Full Report
Cybersecurity researchers have disclosed details of a new Linux backdoor named PamDOORa that's being advertised on the Rehub Russian cybercrime forum for $1,600 by a threat actor called "darkworm." The backdoor is designed as a Pluggable Authentication Module (PAM)-based post-exploitation toolkit that enables persistent SSH access by means of a magic password and specific TCP port combination.
Analysis Summary
# Tool/Technique: PamDOORa
## Overview
PamDOORa is a Linux-based post-exploitation backdoor designed as a Pluggable Authentication Module (PAM). Its primary purpose is to provide threat actors with persistent remote access to compromised systems by intercepting the authentication process. It specifically targets SSH services, allowing attackers to bypass standard security controls using a "magic password" and a non-standard port trigger.
## Technical Details
- **Type:** Malware family (Backdoor / Rootkit)
- **Platform:** Linux
- **Capabilities:** Authentication bypass, persistent remote access, SSH session hijacking.
- **First Seen:** Disclosed/Advertised circa July 2024.
## MITRE ATT&CK Mapping
- **TA0003 - Persistence**
- T1543.002 - Create or Modify System Process: Systemd Service
- T1556.003 - Modify Authentication Process: Pluggable Authentication Modules
- **TA0004 - Privilege Escalation**
- T1548.001 - Abuse Privilege Escalation Mechanism: Setuid and Setgid
- **TA0005 - Defense Evasion**
- T1556.003 - Modify Authentication Process: Pluggable Authentication Modules
- **TA0006 - Credential Access**
- T1556 - Modify Authentication Process (Credential Interception)
## Functionality
### Core Capabilities
- **PAM Integration:** Integrates into the Linux PAM ecosystem to intercept login attempts.
- **Magic Password Bypass:** Allows entry into the system regardless of the actual user's password, provided the attacker-defined "magic password" is used.
- **Port Triggering:** Often requires a specific TCP port combination or sequence to activate the backdoor functionality, reducing the likelihood of accidental discovery by legitimate users.
### Advanced Features
- **Stealth Preservation:** By operating as a PAM module, the tool lives within a legitimate system architecture, making it harder to detect than standalone malicious binaries.
- **Post-Exploitation Persistence:** Designed to survive system updates (unless the specific PAM config is overwritten) and reboots.

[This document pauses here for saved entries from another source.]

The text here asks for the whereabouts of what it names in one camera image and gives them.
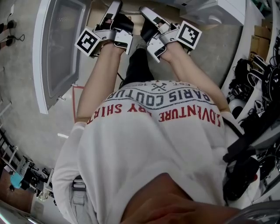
cardboard box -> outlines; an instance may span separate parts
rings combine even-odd
[[[270,31],[272,31],[272,22],[267,19],[262,20],[262,27],[268,28]]]
[[[255,36],[271,39],[271,31],[266,27],[255,26]]]
[[[259,55],[264,60],[266,60],[269,48],[270,41],[268,39],[252,36],[249,61],[252,62],[255,55]]]

white t-shirt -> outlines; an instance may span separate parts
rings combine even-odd
[[[222,157],[238,137],[222,117],[242,132],[231,113],[188,83],[126,85],[66,140],[52,177],[58,208],[76,223],[69,191],[81,175],[97,221],[120,223],[132,196],[162,173],[194,201],[224,205]]]

brown floor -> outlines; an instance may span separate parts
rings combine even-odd
[[[0,179],[0,200],[19,210],[30,213],[33,194],[22,189],[15,189],[11,192],[10,185],[10,175],[6,170],[3,170]]]

forearm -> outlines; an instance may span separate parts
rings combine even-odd
[[[230,112],[228,102],[220,88],[194,63],[184,49],[175,45],[173,52],[175,53],[169,62],[177,78],[180,81],[193,84],[207,93],[221,112]]]
[[[120,51],[113,44],[102,48],[80,97],[77,121],[90,119],[98,106],[114,91],[120,57]]]

concrete floor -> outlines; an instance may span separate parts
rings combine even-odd
[[[0,22],[7,22],[12,4],[12,0],[0,0]],[[4,115],[2,122],[7,136],[20,151],[35,163],[53,168],[65,141],[57,134],[69,135],[74,124],[72,90],[65,94],[65,101],[58,101],[49,110],[48,115],[39,113],[32,73],[32,42],[39,4],[40,0],[17,0],[15,3],[11,19],[18,22],[16,36],[24,33],[25,41],[16,42],[0,51],[0,66],[5,67],[5,72],[0,73],[0,92],[5,103],[12,102],[11,110]],[[240,27],[235,26],[218,26],[203,31],[196,50],[191,54],[195,62],[218,85],[223,82],[231,65],[240,30]],[[1,34],[0,38],[6,35],[7,32]],[[128,58],[126,55],[122,56],[119,73],[123,77]],[[77,82],[79,85],[85,84],[95,61],[96,59],[82,56],[80,79]],[[149,65],[156,79],[175,79],[168,64],[162,63],[159,66],[149,57]]]

## Indicators of Compromise
- **File Hashes:** *(Note: Specific hashes for the latest variant were not provided in the snippet, but would typically include SHA256 of the .so module)*
- **File Names:** `pam_unix.so` (frequently spoofed), or unique names found in `/lib/security/` or `/lib64/security/`.
- **Network Indicators:** Monitoring for unusual SSH login attempts on non-standard ports or specific port-knocking sequences.
- **Behavioral Indicators:**
- Modification of files in `/etc/pam.d/` (specifically `sshd` or `common-auth`).
- Unexpected shared objects loaded by the `sshd` process.
## Associated Threat Actors
- **darkworm** (Vendor/Developer on the Rehub Russian cybercrime forum).
## Detection Methods
- **Signature-based detection:** Scanning `/lib/security/` for unsigned or unauthorized shared object (.so) files.
- **Behavioral detection:** Monitoring for unauthorized modifications to the PAM configuration files in `/etc/pam.d/`.
- **Integrity Checking:** Using tools like `rpm -V` or `debsums` to verify the integrity of the PAM library packages.
## Mitigation Strategies
- **File Integrity Monitoring (FIM):** Implement FIM on `/etc/pam.d/` and `/lib/security/` to alert on any changes.
- **Hardening:** Disable password-based SSH authentication in favor of SSH keys (though PAM modules can still sometimes intercept key-based flows, it reduces the surface area).
- **Audit Logging:** Enable `auditd` to monitor syscalls related to the modification of authentication modules.
## Related Tools/Techniques
- **Dual-homed PAM backdoors:** Previous variants of PAM-based rootkits used to log credentials.
- **Umbreon Rootkit:** Known for using PAM hooks for persistence.
- **Azazel:** A user-land rootkit that interacts with the dynamic linker and PAM.